Predicting Multiple Discrete Values with Multinomials, Neural Networks and the {nnet} Package
Practical walkthroughs on machine learning, data exploration and finding insight.
Resources
Packages Used in this Walkthrough
- {nnet} - neural network multinomial modeling
- {RCurl} - downloads https data
- {caret} - dummyVars and postResample function
So, what is a multionmial model?
From Wikipedia:
Multinomial logistic regression is a simple extension of binary logistic regression that allows for more than two categories of the dependent or outcome variable.
And from the multinom
{nnet} help file:
library(nnet)
?multinom
Fits multinomial log-linear models via neural networks.
In a nutshell, this allows you to predict a factor of multiple levels (more than two) in one shot with the power of neural networks. Neural networks are great at working through multiple combinations and also great with linear models, so it’s an ideal combination.

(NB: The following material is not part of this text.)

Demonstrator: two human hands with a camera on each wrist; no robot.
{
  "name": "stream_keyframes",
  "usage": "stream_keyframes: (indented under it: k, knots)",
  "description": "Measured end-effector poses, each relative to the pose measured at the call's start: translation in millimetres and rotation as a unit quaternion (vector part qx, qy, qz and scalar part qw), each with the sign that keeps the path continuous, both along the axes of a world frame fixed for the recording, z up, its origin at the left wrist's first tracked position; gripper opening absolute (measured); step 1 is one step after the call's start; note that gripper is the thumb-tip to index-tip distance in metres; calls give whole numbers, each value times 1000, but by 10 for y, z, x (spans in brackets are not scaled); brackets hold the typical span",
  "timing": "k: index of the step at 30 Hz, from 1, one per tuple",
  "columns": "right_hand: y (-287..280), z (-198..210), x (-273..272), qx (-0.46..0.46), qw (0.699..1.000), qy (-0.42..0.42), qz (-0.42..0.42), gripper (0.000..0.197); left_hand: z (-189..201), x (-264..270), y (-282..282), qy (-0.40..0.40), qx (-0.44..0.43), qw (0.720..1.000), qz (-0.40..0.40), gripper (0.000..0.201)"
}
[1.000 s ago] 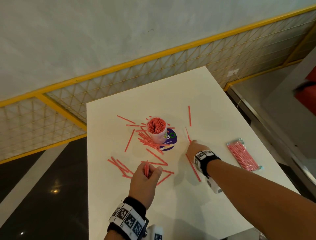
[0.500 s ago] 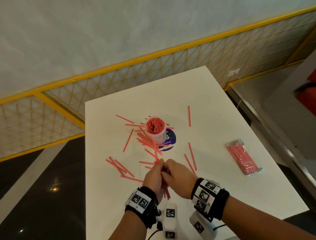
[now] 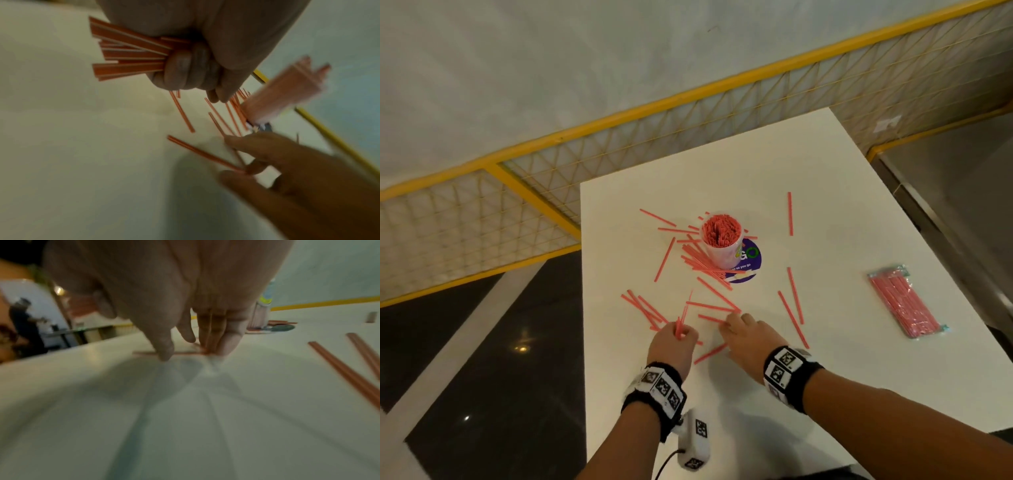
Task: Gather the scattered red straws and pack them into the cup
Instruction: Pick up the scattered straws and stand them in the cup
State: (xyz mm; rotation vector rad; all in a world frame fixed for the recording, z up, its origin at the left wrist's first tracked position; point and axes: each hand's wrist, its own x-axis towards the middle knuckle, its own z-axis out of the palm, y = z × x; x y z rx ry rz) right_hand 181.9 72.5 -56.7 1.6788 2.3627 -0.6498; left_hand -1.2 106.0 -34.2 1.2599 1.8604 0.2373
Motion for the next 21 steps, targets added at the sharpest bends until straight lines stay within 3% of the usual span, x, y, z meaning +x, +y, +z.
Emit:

If your data is linear in nature, then instead of using multiple models and doing A
versus B
, B
versus C
, and C
versus A
, and finally going through the hassle of concatenating the resulting probabilities, you can let nnet do it all in one shot. And this becomes exponentialy more difficult as you predict more than 3 outcome levels!!
The multinom
function will do all that for you in one shot and allow you to observe the probabilities of each subset to interpret things (now that’s really cool).
Let’s code!
We’re going to use a Hadley Wickham data set to predict how many cylinders a vehicle has. We download the data from Github:
library(RCurl)
urlfile <-'https://raw.githubusercontent.com/hadley/fueleconomy/master/data-raw/vehicles.csv'
x <- getURL(urlfile, ssl.verifypeer = FALSE)

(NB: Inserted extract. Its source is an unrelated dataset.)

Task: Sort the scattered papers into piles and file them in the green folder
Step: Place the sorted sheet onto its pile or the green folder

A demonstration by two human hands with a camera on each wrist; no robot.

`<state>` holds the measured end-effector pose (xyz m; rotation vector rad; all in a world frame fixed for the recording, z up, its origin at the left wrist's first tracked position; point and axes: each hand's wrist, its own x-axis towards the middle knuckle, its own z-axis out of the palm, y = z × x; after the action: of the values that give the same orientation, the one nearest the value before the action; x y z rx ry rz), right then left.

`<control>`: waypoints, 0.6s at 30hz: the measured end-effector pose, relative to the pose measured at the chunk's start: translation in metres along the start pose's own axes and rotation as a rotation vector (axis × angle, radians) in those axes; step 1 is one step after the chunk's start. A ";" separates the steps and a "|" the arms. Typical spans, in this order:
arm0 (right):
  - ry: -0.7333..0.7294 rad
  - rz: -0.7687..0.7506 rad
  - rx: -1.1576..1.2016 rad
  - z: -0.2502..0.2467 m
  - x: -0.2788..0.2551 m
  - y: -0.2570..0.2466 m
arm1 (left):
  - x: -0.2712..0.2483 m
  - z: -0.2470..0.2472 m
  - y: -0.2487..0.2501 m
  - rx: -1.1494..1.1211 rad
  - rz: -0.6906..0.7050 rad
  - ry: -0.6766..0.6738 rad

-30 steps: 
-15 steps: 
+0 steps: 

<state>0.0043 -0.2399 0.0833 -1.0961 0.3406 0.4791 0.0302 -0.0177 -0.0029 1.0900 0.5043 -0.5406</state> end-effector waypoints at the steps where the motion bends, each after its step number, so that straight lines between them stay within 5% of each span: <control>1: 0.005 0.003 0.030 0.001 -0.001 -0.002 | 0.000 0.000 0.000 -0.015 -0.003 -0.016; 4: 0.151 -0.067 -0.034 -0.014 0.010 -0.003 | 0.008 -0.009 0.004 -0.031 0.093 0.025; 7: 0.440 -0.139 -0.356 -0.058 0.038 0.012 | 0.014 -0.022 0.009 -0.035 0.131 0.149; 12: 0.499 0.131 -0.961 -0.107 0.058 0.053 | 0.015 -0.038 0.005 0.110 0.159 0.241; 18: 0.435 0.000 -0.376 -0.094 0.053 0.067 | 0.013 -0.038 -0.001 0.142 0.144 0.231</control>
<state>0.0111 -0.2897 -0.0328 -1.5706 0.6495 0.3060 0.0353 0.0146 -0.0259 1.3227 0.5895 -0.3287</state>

vehicles <- read.csv(textConnection(x))
Only use the first 24 columns of the data for simplicities sake. Cast all variables to numerics and impute any NAs with 0
.
vehicles <- vehicles[names(vehicles)[1:24]]

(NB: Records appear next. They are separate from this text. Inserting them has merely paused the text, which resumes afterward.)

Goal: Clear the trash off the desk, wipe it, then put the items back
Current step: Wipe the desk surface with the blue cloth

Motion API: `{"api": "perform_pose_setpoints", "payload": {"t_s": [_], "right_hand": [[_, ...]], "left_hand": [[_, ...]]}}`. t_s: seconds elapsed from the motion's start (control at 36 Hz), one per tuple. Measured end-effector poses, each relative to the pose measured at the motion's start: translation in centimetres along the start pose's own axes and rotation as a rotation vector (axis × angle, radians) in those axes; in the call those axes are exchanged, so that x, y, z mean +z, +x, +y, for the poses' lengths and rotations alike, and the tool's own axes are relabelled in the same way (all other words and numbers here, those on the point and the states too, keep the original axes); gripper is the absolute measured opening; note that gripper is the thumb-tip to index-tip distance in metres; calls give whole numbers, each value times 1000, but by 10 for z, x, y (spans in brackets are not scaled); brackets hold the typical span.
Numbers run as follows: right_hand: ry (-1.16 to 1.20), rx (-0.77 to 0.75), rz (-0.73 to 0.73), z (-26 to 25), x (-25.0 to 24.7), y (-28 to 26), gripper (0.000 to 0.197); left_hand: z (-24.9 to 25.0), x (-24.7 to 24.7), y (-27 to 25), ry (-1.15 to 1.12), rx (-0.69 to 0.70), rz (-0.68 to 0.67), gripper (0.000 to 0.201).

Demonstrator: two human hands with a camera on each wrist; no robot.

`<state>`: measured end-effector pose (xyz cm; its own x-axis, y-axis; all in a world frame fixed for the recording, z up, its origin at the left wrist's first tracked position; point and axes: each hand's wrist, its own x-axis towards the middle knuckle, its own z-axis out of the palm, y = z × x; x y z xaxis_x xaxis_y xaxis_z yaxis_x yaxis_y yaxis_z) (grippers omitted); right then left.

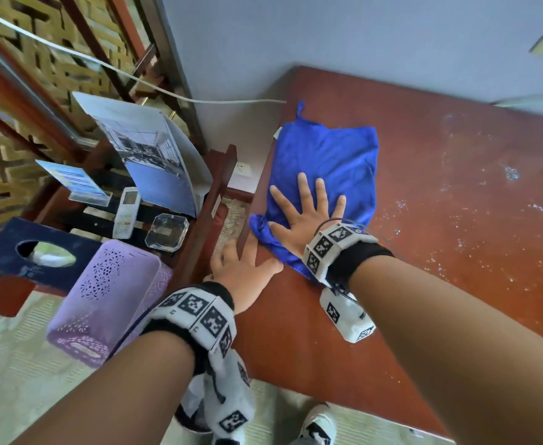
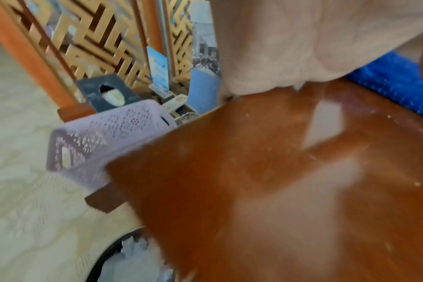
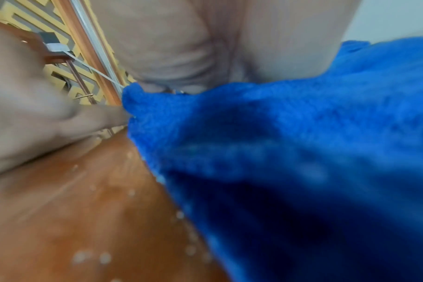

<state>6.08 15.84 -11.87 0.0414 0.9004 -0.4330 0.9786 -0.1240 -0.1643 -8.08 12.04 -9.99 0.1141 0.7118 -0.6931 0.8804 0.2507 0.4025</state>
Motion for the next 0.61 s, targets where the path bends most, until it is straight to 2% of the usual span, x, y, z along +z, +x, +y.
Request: {"api": "perform_pose_setpoints", "payload": {"t_s": [0.06, 0.14, 0.19, 0.25, 0.33, 0.42, 0.5, 0.53, 0.61], "right_hand": [[-6, 11, 2, 0, 0, 1, 63], [11, 30, 6, -3, 1, -1, 63], [28, 48, 19, -5, 4, -4, 63], [30, 56, 27, -8, 7, -9, 63], [24, 56, 35, -13, 13, -19, 64], [28, 61, 38, -17, 18, -27, 64], [28, 55, 38, -21, 23, -36, 65], [29, 51, 33, -22, 24, -40, 65], [9, 34, 7, -26, 27, -52, 65]], "left_hand": [[-12, 0, -8, -6, 22, 13, 79], [-38, 9, -28, 132, 87, 69, 79], [-53, 16, -38, 170, 125, 36, 75], [-62, 24, -40, 117, 135, -37, 73], [-62, 31, -33, 4, 152, -50, 79], [-62, 33, -30, -4, 117, -52, 67], [-66, 38, -26, 97, 222, -40, 100], [-67, 39, -25, 100, 200, -30, 104], [-65, 36, -27, 118, 149, -34, 95]]}}
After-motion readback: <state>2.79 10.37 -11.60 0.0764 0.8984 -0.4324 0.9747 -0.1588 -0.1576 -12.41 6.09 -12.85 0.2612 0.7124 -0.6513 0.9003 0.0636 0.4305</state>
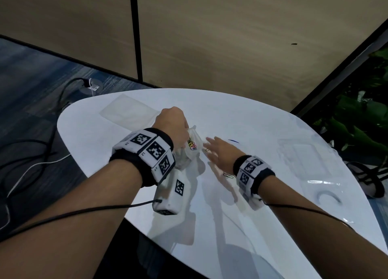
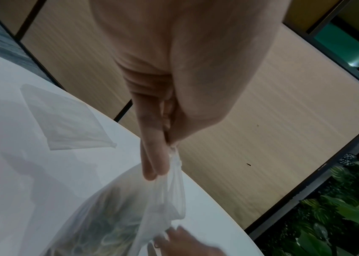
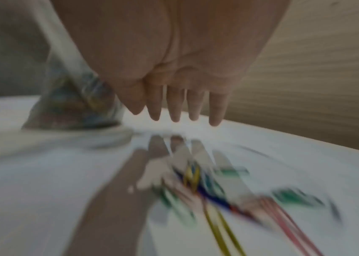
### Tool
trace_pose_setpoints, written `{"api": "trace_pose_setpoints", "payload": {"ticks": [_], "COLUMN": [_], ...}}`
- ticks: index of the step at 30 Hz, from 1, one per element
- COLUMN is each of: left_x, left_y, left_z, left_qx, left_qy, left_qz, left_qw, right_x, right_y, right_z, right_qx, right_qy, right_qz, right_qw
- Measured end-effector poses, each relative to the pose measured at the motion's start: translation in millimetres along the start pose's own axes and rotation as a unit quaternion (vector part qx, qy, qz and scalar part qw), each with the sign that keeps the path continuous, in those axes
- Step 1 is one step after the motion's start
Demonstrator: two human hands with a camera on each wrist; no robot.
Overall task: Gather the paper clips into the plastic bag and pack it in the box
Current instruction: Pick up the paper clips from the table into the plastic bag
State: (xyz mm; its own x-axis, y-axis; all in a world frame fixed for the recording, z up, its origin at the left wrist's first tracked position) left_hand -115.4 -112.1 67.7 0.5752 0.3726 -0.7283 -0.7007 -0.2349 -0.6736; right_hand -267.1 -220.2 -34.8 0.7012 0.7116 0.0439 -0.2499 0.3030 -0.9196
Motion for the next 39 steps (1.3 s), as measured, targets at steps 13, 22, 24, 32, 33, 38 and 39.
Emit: {"api": "trace_pose_setpoints", "payload": {"ticks": [13,22,24,32,33,38,39], "left_x": [-13.0,-13.2,-12.5,-19.0,-20.1,-22.3,-22.4], "left_y": [5.4,9.0,9.4,15.2,16.4,22.9,23.6], "left_z": [4.6,4.4,4.0,4.0,4.3,5.1,5.1], "left_qx": [0.017,0.026,0.03,0.031,0.031,0.038,0.04], "left_qy": [0.007,0.008,0.01,0.02,0.022,0.024,0.026], "left_qz": [-0.037,-0.036,-0.04,-0.058,-0.06,-0.037,-0.033], "left_qw": [0.999,0.999,0.999,0.998,0.997,0.998,0.998], "right_x": [-51.1,-26.2,-36.5,-72.0,-64.9,-1.1,8.8], "right_y": [59.1,47.6,38.5,-8.5,-17.5,-45.0,-42.8], "right_z": [48.1,34.7,32.2,37.5,38.0,41.3,39.2], "right_qx": [0.027,-0.071,-0.098,-0.061,-0.056,-0.005,0.001], "right_qy": [0.111,0.06,0.097,0.244,0.219,0.11,0.101], "right_qz": [-0.034,0.056,-0.029,-0.564,-0.623,-0.723,-0.715], "right_qw": [0.993,0.994,0.99,0.786,0.749,0.682,0.691]}}
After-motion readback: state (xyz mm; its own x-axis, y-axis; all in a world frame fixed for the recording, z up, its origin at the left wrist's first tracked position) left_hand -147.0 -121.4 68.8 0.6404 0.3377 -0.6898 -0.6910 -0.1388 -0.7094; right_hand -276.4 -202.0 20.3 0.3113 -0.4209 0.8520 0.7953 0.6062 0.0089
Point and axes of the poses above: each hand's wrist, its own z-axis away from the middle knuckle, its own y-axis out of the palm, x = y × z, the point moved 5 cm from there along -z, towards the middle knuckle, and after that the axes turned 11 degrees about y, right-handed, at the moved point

vehicles[is.na(vehicles)] <- 0
names(vehicles)
## [1] "barrels08" "barrelsA08" "charge120"
## [4] "charge240" "city08" "city08U"
## [7] "cityA08" "cityA08U" "cityCD"
## [10] "cityE" "cityUF" "co2"
## [13] "co2A" "co2TailpipeAGpm" "co2TailpipeGpm"
## [16] "comb08" "comb08U" "combA08"
## [19] "combA08U" "combE" "combinedCD"
## [22] "combinedUF" "cylinders" "displ"
Use the cyclinder
column as the model’s outcome and cast it to a factor. Use the table
function to see how many types of cylinders we are dealing with (BTW a 0
cylinder vehicle is an electric vehicle):
vehicles$cylinders <- as.factor(vehicles$cylinders)
table(vehicles$cylinders)
##
## 0 2 3 4 5 6 8 10 12 16
## 66 51 182 13133 757 12101 7715 138 481 7
We see that the 4 and 6 cylinder vehicles are the most numerous.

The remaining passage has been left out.